> **Assigned task**
What is needed is an exact copy of the line where "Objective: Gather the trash" appears plus every later line in the material.

> **The input**

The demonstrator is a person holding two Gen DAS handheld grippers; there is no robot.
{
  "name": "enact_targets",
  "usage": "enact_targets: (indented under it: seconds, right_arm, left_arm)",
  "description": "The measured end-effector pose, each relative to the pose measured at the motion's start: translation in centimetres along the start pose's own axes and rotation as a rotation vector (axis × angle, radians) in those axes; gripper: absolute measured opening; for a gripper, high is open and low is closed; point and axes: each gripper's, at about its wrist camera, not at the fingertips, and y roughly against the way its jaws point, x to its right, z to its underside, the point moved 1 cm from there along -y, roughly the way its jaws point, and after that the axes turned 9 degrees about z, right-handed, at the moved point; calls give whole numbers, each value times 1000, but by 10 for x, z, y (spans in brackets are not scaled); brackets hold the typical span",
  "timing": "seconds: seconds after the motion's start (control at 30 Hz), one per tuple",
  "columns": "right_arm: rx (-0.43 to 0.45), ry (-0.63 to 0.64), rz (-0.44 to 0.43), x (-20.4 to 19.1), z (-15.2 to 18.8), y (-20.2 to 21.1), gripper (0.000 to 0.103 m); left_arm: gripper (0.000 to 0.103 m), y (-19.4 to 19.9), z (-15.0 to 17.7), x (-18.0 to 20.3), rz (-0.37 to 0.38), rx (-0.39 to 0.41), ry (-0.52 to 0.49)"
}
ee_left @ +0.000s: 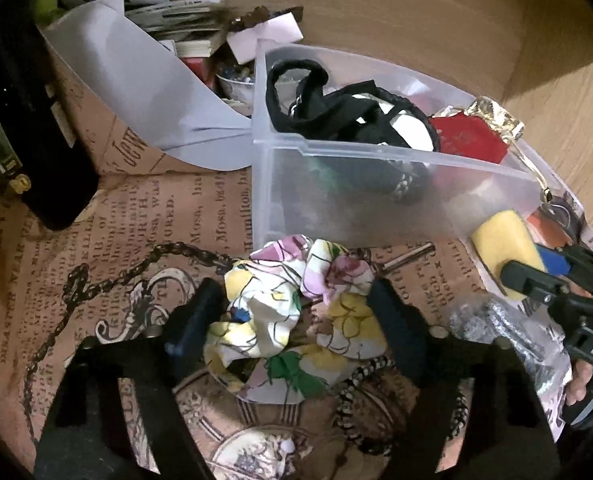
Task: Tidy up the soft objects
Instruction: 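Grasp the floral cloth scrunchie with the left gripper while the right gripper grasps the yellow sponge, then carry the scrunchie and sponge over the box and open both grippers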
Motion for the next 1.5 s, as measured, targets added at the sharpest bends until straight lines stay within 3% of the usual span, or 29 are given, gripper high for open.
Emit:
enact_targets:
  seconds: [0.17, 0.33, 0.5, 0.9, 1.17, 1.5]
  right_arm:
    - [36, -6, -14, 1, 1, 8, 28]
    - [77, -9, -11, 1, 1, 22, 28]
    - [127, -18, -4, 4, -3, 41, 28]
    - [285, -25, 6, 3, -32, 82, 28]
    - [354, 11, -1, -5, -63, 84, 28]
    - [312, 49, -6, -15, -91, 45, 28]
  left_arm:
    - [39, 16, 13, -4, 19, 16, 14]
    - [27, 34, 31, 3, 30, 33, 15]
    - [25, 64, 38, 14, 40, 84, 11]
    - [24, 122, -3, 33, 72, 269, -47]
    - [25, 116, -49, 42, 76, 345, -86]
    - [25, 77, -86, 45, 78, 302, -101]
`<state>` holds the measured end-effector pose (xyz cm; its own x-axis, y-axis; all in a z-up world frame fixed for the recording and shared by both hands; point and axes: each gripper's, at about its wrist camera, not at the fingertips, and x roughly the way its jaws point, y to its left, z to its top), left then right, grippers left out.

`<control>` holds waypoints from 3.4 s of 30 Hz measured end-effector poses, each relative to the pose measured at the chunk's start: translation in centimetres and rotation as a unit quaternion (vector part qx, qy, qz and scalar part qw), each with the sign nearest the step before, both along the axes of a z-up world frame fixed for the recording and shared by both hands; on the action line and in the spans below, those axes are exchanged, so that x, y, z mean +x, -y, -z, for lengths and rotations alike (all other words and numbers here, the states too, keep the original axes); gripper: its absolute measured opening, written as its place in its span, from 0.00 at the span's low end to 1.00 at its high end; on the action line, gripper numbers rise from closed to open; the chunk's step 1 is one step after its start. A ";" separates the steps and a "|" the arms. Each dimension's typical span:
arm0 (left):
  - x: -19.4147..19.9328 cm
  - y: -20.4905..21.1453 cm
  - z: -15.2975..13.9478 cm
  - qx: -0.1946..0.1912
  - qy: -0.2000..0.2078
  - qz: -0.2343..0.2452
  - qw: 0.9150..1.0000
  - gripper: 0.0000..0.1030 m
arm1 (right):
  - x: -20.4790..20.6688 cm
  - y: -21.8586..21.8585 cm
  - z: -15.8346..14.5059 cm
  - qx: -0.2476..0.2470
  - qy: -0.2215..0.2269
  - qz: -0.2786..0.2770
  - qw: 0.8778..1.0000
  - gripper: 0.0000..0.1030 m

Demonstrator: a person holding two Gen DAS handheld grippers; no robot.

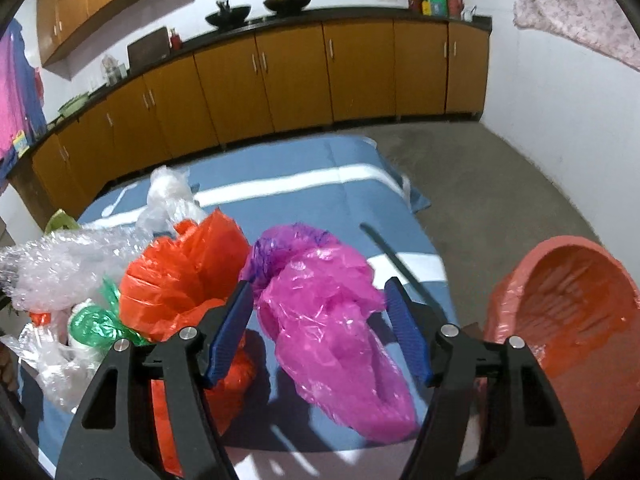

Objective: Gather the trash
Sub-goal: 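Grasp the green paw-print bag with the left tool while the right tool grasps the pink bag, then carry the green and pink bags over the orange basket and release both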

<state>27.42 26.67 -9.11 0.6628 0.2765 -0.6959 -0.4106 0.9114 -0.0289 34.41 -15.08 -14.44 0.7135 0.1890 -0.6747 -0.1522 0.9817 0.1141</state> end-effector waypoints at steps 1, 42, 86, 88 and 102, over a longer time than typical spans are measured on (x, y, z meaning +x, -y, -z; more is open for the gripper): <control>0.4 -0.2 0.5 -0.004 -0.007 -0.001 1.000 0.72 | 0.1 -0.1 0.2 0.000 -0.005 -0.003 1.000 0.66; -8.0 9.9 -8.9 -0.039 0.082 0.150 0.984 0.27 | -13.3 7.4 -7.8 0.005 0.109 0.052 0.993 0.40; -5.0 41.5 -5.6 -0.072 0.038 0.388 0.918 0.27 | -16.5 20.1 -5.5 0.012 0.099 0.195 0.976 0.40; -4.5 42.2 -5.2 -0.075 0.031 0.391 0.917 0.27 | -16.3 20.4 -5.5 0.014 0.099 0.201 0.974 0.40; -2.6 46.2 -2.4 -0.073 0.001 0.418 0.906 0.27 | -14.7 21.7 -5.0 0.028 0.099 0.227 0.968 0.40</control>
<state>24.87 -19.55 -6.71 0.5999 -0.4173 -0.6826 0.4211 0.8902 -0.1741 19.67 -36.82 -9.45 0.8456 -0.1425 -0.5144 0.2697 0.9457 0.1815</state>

> **Result of this task**
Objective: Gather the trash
Sub-goal: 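Grasp the green paw-print bag with the left tool while the right tool grasps the pink bag, then carry the green and pink bags over the orange basket and release both
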
<state>27.42 26.67 -9.11 0.6628 0.2765 -0.6959 -0.4106 0.9114 -0.0289 34.41 -15.08 -14.44 0.7135 0.1890 -0.6747 -0.1522 0.9817 0.1141</state> end-effector waypoints at steps 1, 42, 86, 88 and 102, over a longer time than typical spans are measured on (x, y, z meaning +x, -y, -z; more is open for the gripper): <control>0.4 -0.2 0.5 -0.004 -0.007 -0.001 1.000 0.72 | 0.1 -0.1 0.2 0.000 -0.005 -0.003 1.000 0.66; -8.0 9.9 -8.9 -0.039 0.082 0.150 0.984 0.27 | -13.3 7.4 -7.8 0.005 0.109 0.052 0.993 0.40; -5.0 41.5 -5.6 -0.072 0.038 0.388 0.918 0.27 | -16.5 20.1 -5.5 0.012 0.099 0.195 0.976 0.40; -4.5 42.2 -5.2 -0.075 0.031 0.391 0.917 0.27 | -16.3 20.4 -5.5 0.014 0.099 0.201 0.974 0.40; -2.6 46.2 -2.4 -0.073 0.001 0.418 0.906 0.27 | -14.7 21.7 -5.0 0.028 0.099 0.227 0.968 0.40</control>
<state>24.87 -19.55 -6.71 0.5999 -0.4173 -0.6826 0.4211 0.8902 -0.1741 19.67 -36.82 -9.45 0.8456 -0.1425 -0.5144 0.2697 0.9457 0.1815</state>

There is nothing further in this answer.